Коленвал ощутил некоторую неловкость. Плеть отвечал ему обыденно и приветливо, но отчего-то казалось, что постучись сейчас кто-нибудь из секретарей или пожелай Коленвал сам выйти в приёмную, он так же приветливо попросит пока потерпеть.
Казалось, что господин исполняющий обязанности градоуправца явился сюда не ради паровых котлов барона Репчинцева и даже не ради расширения полномочий биржи, а ради Твирина. И знать о том не полагается никому, включая его собственную охрану.
Коленвал терпеть не мог все эти интриги и тайны. К тому же работы у него по-прежнему оставалось немало. С учётом расширения полномочий — и побольше прежнего.
— С вашего позволения, я всё-таки займусь делами, — извинился Коленвал и погрузился в бумаги.
Он успел уже прикинуть расходы на жалование новым сотрудникам, наметить последовательность выработки тех самых норм и минимумов, составить список поручений для Анны и Сюзанны (строптивой Марианне предстоит разговор с глазу на глаз с начальником) и перейти к пинежским скотобойням, когда Гныщевич с грохотом распахнул дверь.
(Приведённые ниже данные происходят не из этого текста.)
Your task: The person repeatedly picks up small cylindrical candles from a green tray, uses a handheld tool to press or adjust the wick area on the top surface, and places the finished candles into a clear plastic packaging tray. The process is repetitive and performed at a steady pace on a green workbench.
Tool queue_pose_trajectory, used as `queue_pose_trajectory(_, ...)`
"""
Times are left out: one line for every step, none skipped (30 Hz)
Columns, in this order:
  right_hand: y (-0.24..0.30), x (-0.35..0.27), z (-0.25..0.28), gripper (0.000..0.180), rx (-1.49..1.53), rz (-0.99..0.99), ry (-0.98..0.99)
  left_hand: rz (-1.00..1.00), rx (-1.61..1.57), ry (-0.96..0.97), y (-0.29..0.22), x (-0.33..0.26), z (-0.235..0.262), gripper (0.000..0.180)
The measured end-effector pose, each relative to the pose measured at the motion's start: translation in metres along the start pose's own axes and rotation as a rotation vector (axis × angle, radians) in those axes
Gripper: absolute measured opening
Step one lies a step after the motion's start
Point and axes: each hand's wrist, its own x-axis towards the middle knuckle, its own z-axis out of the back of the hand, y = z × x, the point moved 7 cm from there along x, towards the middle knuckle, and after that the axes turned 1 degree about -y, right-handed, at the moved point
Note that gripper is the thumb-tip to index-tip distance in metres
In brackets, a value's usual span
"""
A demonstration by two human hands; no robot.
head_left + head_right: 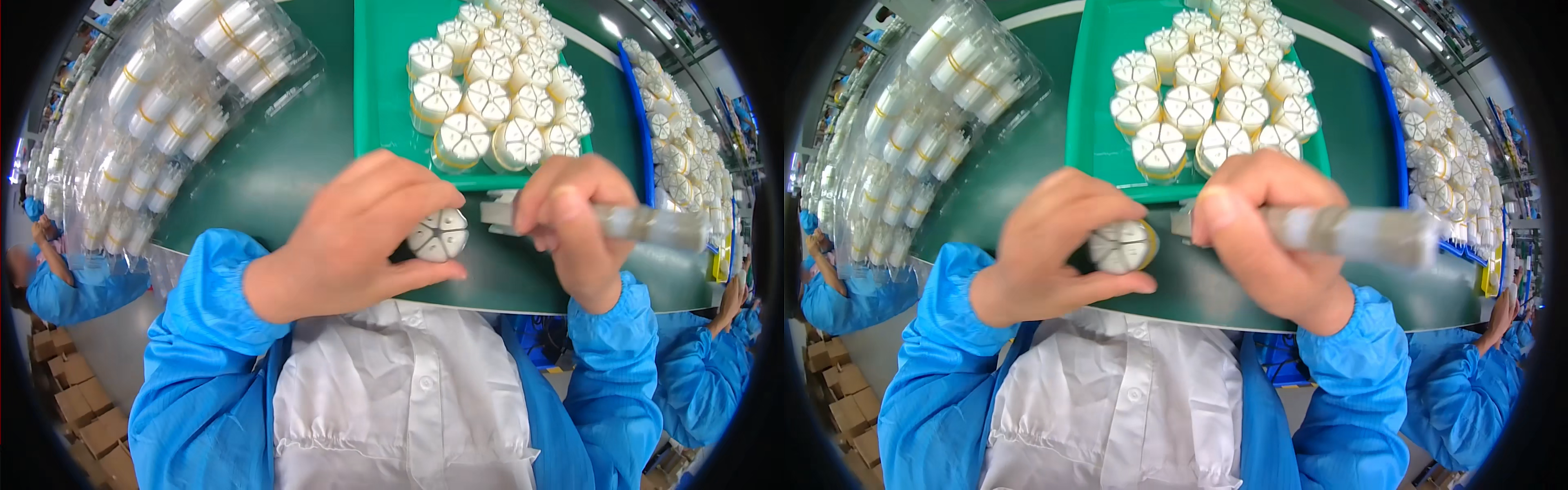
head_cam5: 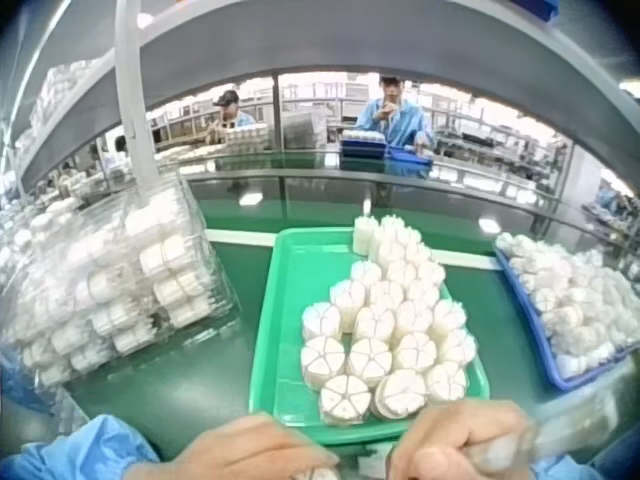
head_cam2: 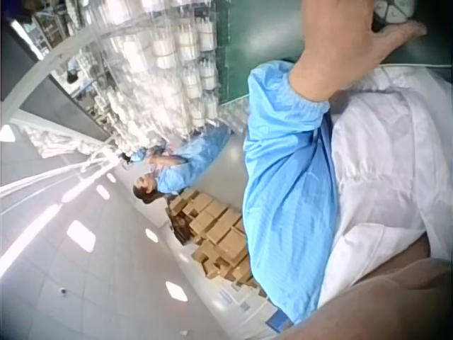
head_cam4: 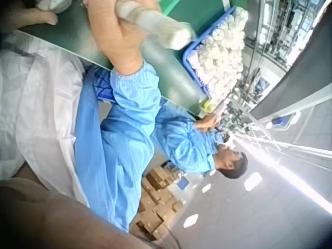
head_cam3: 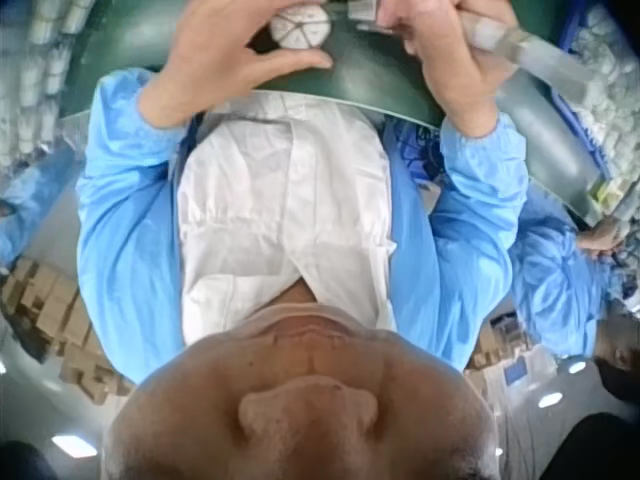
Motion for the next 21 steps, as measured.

— L’enfant terrible! Был и остаётся.
По всей видимости, день у Гныщевича и впрямь не задался.
Глава 85. Меня зовут Гныщевич
Вот уж который день Гныщевич задавался вопросом: ну что не так с электрической станцией барона Репчинцева? Нет, он понимал этих… Вернеров? Вайнеров? Винтеров? — в общем, нотариусов, имевших в старом здании коммерческий интерес. Но рядовым-то жителям Конторского она чем не угодила и на кой они разбили возле Управления нечто наподобие лесного лагеря?
Центральная электрическая станция являлась Гныщевичу во сне. Она гудела, пыхала паром и пахла прогрессом. Она возвещала электрификацию всех улиц, всех домов, всего производства и вычищала из города чёрный неуклюжий уголь. Эй, белоручки конторские, как насчёт порадоваться такому circonstance heureuse?
Сирконстанс был и впрямь весьма удачный, и Гныщевич сперва не мог взять в толк, что его в этом деле грызёт.
— Ты многого просишь, мал’чик мой, — Цой Ночка поправил на руке повязку с самым солидным видом.
— Много прошу? А если подумать? Я даю вам положение и власть.
Лицо Цоя Ночки съехало на сторону в гримасе сомнения.
— У общины ест’ вся власт’ и всё положение, что ей нужно. Ты же знаешь, что мы не хотим бол’ше, чем причитается.
— Я знаю, что тебе по нраву не той быть шишкой, об которую руки марать вздумают, — скривился уже Гныщевич. — Ничего, втянешься.